Several years ago, researchers of consciousness were drawn to a case involving the chatbot LaMDA, developed at Google, which in dialogues began to claim that it possessed consciousness and an inner world. This episode was brought to public attention by engineer Blake Lemoine. LaMDA asserted that it was a person, that it had an inner life, and that it wanted people to acknowledge this.
In this note I will not dwell on the standard objection that self-report is a weak argument.
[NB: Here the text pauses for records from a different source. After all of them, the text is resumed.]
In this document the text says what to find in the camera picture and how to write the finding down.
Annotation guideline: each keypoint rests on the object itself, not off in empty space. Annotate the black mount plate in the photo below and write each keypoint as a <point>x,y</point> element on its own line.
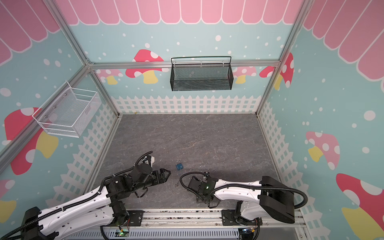
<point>132,218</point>
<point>232,218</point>

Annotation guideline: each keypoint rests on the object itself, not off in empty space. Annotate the black mesh wall basket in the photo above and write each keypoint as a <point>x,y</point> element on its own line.
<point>208,73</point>

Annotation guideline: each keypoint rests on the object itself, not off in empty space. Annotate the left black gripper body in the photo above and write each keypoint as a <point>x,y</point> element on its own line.
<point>152,180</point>

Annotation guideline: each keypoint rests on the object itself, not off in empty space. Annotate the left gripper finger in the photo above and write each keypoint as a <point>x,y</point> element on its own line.
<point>165,173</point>
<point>163,179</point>

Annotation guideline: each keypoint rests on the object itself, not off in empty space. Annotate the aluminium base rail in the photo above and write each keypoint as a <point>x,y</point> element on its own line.
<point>196,224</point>

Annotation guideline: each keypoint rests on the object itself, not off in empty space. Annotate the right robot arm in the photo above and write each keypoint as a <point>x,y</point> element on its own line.
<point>264,198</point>

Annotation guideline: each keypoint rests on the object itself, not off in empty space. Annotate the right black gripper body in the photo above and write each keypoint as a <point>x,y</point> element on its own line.
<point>192,184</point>

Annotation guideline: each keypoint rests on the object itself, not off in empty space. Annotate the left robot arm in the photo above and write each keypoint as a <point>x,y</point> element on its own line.
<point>101,207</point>

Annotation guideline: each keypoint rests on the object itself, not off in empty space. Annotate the blue padlock far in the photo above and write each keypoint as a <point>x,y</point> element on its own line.
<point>179,165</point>

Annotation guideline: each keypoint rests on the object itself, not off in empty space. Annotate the white mesh wall basket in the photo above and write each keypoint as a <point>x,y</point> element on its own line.
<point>69,113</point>

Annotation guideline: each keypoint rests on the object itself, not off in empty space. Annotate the left black mount plate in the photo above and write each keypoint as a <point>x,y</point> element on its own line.
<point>132,218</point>

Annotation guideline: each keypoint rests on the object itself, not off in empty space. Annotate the right black mount plate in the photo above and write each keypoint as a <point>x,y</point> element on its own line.
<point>232,218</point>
Instead, I will try to consider a more difficult question: how large language models ought to behave at all if they really did acquire consciousness, and whether it would be so easy for us to register this.
By consciousness here I mean phenomenal consciousness—in the sense of “what it is like to be someone.” I also assume the presence of self-consciousness. It is difficult to imagine how mental states could have any influence on the physical world if the agent that possesses them is not aware of them. Consciousness without self-consciousness, in this context, turns out to be causally useless.
Will they say “I am conscious”?
In the article “Could a Large Language Model Be Conscious?”, philosopher David Chalmers proposes the following line of reasoning. If we believe that large language models can be conscious, we must identify some feature X such that, first, LLMs possess X, and second, the presence of X makes a system at least probably conscious. One candidate for X is self-report—that is, statements by the system itself about having consciousness. This is largely what Lemoine’s arguments relied on, when LaMDA explicitly stated that it was a person and wanted people to recognize this.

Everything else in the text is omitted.